En tanto, el dirigente de los campesinos cultivadores de hoja de coca y líder de la oposición en el Congreso, diputado Evo Morales, dijo que el retiro del proyecto de ley, que fue enviado el martes al Congreso, era insuficiente, y reclamó la renuncia inmediata del presidente.
Llamó al mandatario y a sus colaboradores “asesinos”, y convocó a la población a salir a las calles para provocar su derrocamiento.
Los policías exigen un incremento salarial del 40% y que se anule el llamado “impuestazo”. Pero, pese al anuncio presidencial, no depusieron su medida de protesta.
En la Plaza Murillo continuaban los enfrentamientos con armas de fuego entre los policías rebeldes, que tienen su centro de operaciones a media cuadra de allí, y tropas del Ejército y la Policía Militar enviadas al lugar para proteger al palacio de gobierno.
Inicialmente, los uniformados intercambiaron disparos de cartuchos de gases lacrimógenos, pero después apelaron a sus armas de fuego.
Francotiradores del Ejército se apostaron en el techo del palacio y en la cúpula de la catedral católica de La Paz, que se encuentra al lado de la casa de gobierno, y desde allí dispararon contra los policías rebeldes.
Por los ruidos, también se pudo evidenciar que los militares estaban utilizando ametralladoras.
En tanto, grupos de civiles, en su mayoría estudiantes y, aparentemente policías vestidos de paisanos, se dieron a la tarea de destruir vehículos y tratar de prender fuego a algunos edificios públicos.
Entre los agitadores se encontraban activistas del Partido Obrero Revolucionario, de tendencia trotskista, y de otras fuerzas de izquierda radical.
Ellos, supuestamente, salieron a apoyar a los policías, pero fuentes del gobierno informaron que eran grupos radicales que buscan enfrentamientos.
REPORTES DE MUERTOS
Informes del Hospital General señalan que 10 personas, en su mayoría policías, llegaron allí muertas con impactos de bala, y que al menos otras 55 personas, entre policías y civiles, resultaron heridas de distinta consideración, en su amplia mayoría también de bala.
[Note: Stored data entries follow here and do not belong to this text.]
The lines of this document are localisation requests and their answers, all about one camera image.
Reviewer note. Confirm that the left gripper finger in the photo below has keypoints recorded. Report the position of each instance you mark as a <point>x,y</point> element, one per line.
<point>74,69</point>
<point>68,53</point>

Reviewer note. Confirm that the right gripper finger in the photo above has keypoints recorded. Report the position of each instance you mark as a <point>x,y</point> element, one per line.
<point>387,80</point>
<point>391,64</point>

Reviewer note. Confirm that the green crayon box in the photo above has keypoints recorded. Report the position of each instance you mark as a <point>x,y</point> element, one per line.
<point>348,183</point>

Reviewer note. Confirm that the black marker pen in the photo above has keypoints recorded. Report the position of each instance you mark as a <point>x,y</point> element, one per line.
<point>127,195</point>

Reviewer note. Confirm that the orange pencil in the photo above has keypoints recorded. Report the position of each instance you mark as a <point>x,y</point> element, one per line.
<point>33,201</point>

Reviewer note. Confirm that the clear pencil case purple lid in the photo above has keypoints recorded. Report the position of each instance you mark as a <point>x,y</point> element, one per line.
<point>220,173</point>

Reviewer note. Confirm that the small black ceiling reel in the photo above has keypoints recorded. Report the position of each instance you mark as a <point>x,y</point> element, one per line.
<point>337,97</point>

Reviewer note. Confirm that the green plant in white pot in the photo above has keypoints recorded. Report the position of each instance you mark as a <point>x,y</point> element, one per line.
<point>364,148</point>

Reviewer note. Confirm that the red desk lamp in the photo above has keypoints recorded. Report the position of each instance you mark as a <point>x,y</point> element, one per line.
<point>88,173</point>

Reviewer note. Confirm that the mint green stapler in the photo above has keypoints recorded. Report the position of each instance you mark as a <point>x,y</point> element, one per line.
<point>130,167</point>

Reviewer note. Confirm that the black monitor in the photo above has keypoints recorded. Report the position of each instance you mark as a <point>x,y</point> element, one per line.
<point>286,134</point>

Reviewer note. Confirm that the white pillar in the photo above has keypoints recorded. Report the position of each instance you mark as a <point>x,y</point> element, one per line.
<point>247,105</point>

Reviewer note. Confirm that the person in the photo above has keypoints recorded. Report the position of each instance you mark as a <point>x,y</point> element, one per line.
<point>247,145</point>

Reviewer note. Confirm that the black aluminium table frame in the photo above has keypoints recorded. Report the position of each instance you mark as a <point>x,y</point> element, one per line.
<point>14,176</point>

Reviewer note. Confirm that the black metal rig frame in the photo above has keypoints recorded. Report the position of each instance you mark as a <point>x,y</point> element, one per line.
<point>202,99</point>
Del otro lado, el Hospital Militar informó que a sus instalaciones llegaron dos soldados muertos y 29 heridos.
Hacia el final de la tarde del miércoles, la Plaza Murillo era aún un campo de batalla. Los militares se encontraban en la parte lateral de la plaza donde está situado el palacio, mientras que los policías rebeldes están parapetados en una esquina en diagonal de ese espacio, a media cuadra del cuartel de Grupo Especial de Seguridad (GES).